The last item I have to discuss is the erection of our hoop house. We did not foresee this unusually cold weather, and thus I went a little crazy in the greenhouse. We like to get a head-start with our spring crops by starting them early in the greenhouse and moving them into the field as soon as possible under row-cover. I made the crop plan this year, and call me ambitious, but it became abundantly clear that we had out-grown the
greenhouse attached to the barn (there are seeds growing out of every visible vertical and horizontal space, not to mention sprouting in plastic baggies. I’m pretty sure they will start climbing up the walls soon and you might find me at the bottom of a tangle of roots). Arthur and Carol had apparently seen this coming, and had plans in the works for building a hoop-house. We got the big steel hoops from a neighbor and loyal member, ordered some plastic, Cricket worked his magic in the wood-workshop, and voila! A hoop house! It is unheated, but has big doors on each end, to help with air-flow and temperature regulation. The idea is to move the sprouts out of the greenhouse at the first sign of true leaves, and into the hoop-house, where they will get used to the outside temperatures, and harden themselves before we plant them into the warm ground. This will allow us to grow more intensively in our cultivated area, only about 2 acres of which we use to produce for all of you! This is very exciting and I hope we can all reap the benefits in the coming season. Hopefully this will help us more fluidly move crops along from one season to the next.

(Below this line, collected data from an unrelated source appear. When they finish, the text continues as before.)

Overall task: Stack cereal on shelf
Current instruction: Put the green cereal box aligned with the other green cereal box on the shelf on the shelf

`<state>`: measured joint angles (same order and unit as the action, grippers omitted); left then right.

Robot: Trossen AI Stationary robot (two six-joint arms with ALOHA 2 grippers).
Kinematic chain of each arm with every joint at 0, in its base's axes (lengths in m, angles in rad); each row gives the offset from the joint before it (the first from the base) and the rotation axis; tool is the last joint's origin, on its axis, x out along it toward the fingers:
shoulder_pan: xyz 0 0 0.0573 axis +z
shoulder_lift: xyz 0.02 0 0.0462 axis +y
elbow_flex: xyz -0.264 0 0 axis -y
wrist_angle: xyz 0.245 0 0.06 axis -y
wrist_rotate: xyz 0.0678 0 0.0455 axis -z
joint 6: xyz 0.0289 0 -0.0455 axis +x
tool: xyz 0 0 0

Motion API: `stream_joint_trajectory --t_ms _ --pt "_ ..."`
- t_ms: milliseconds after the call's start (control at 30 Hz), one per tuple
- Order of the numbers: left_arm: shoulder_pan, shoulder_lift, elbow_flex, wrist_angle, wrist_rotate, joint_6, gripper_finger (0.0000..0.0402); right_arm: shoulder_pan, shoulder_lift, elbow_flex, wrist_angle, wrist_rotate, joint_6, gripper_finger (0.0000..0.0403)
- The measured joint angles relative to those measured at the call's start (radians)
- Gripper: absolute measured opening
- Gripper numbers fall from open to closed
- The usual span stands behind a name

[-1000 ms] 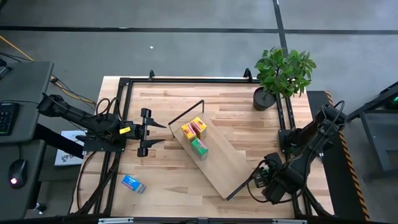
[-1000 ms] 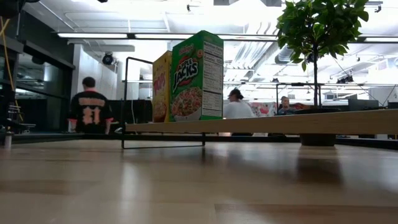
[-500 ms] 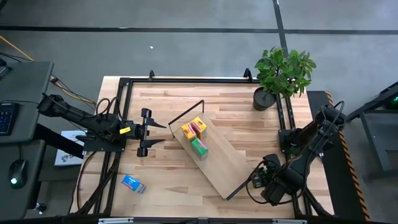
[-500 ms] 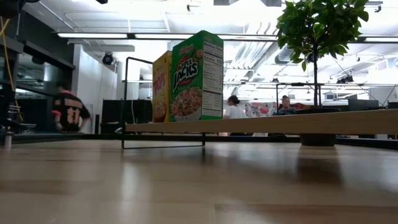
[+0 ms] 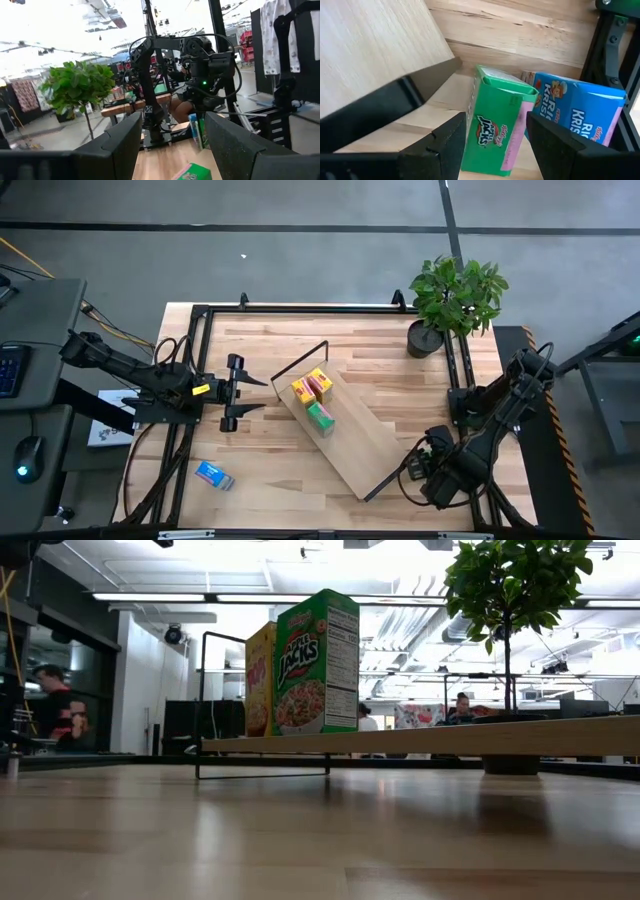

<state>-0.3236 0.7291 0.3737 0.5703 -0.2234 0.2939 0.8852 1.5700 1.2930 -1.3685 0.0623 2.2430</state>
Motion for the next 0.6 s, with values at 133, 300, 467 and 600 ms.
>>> stream_joint_trajectory --t_ms 133,300,467,600 --pt "0.000 0.000 0.000 -0.008 0.017 -0.028 0.0207 0.000 0.000 0.000 0.000 0.011 -0.001 0.0200" --pt "0.000 0.000 0.000 -0.007 0.022 -0.028 0.0207 0.000 0.000 0.000 0.002 0.050 -0.037 0.0200" --pt "0.000 0.000 0.000 -0.006 0.022 -0.019 0.0207 -0.002 0.000 0.001 0.016 0.057 -0.051 0.0200" --pt "0.000 0.000 0.000 -0.004 0.022 -0.012 0.0207 -0.002 0.000 0.001 0.027 0.053 -0.084 0.0200"
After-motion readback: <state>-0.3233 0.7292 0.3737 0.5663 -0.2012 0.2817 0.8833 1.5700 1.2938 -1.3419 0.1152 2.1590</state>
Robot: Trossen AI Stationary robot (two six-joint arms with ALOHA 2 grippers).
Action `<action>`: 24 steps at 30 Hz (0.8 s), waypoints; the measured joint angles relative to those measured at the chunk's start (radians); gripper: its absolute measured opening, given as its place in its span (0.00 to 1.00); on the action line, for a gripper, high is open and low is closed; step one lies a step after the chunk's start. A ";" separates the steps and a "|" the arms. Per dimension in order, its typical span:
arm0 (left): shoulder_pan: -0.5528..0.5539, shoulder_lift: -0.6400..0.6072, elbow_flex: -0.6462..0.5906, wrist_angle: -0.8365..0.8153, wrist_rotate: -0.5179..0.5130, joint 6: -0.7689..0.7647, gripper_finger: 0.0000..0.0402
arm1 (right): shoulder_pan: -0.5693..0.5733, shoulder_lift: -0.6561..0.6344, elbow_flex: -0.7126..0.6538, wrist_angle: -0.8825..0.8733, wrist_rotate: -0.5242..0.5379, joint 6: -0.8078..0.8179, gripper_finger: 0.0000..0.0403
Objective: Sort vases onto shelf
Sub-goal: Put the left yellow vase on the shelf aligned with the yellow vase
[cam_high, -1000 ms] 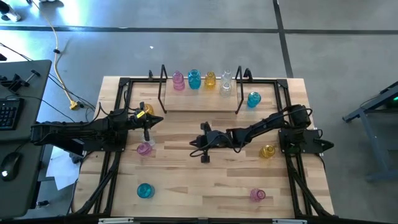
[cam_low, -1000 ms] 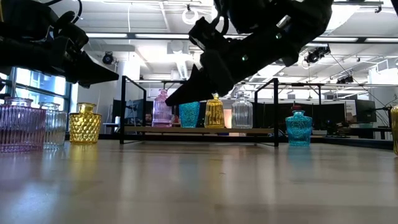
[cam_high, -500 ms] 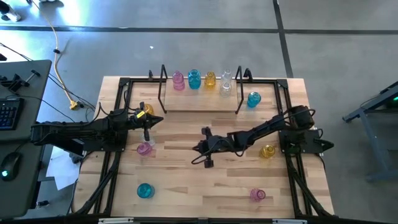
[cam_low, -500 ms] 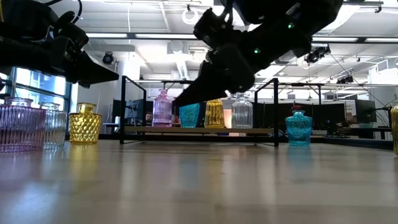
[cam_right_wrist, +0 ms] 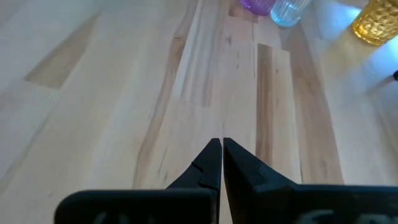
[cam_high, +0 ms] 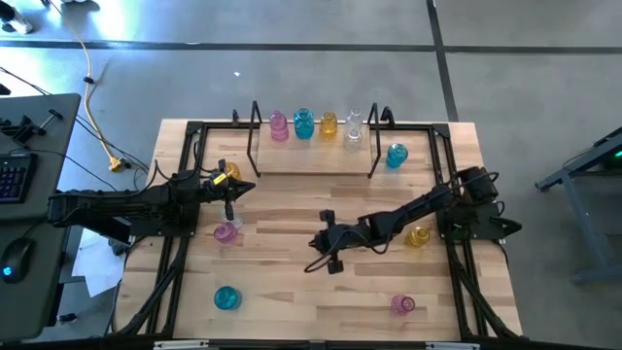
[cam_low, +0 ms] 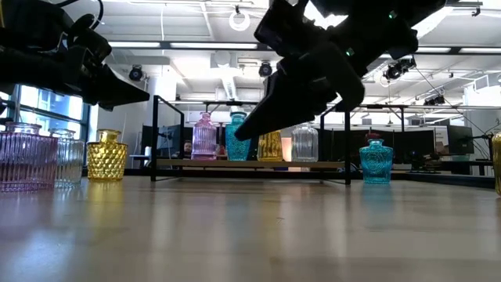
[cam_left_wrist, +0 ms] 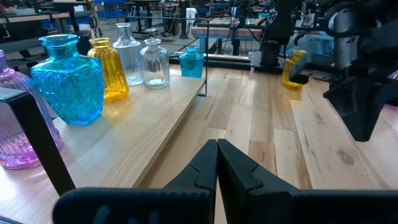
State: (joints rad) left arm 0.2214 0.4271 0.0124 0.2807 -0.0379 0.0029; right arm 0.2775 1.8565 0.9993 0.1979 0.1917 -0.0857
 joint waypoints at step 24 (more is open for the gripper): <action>0.000 0.000 0.000 0.000 0.000 0.000 0.00 | 0.044 0.000 0.000 -0.021 0.047 0.015 0.00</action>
State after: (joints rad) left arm 0.2216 0.4269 0.0124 0.2810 -0.0376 0.0030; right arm 0.3210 1.8568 0.9993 0.1768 0.2387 -0.0709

People often ask me why I farm. Or perhaps more directly, why would I work in a profession that generates little respect because it almost never creates monetary wealth for its practitioners. It is not a trivial question. Carol and I spend a lot of time justifying our lifestyle to each other. The funny thing is, everyone who asks us this seems to have some sense that we are doing something incredibly positive. People thank us all the time for doing what we do. They regale us with stories about great meals, great times, and great memories connected with our humble vegetables. And usually, they express at least some desire to join us- “I would love to do what you do someday”. Right now, our farm works partly because we get so much “free” help from others. We have two wonderful women who are currently working on the farm one morning a week together. Ostensibly they are doing it to learn our techniques to apply to their own gardens. But I think they are enjoying getting their hands dirty“farming”. It helps to balance out some of the rest of life that is so disconnected today to our natural world. There seems to be something positive for the human spirit working at a diversified farm. The image is so powerful it is used everywhere in food marketing – ad campaigns often start with a beautiful morning sunrise, a rooster crowing in the background, and misty fields and woods with grass fed cows or sheep, and nature in abundance all around. What is fascinating for me is that most of the time, the products being sold are a long way from the reality of that beautiful farm. Most farming operations are not pleasant to see or visit. “Modern” farms are industrial operations scaled up to a mind boggling size. They do not feed the soul the way a smaller diversified farm seems to. A big part of why we farm is because it feels right. It is beautiful. It is great exercise. But more than these, it is healthful to live life simply in nature’s seasonal rhythm. It is spring now and we are planting seeds and nurturing baby plants. In a few weeks, we will start to plant outside and begin building for the first harvests in April or May. Our activities mirror Nature with her gradually building crescendo of birds, insects, frogs, and plant life waking up after the winter quiet. It is a wonderful pattern that is central to our motivation to work on our small farm.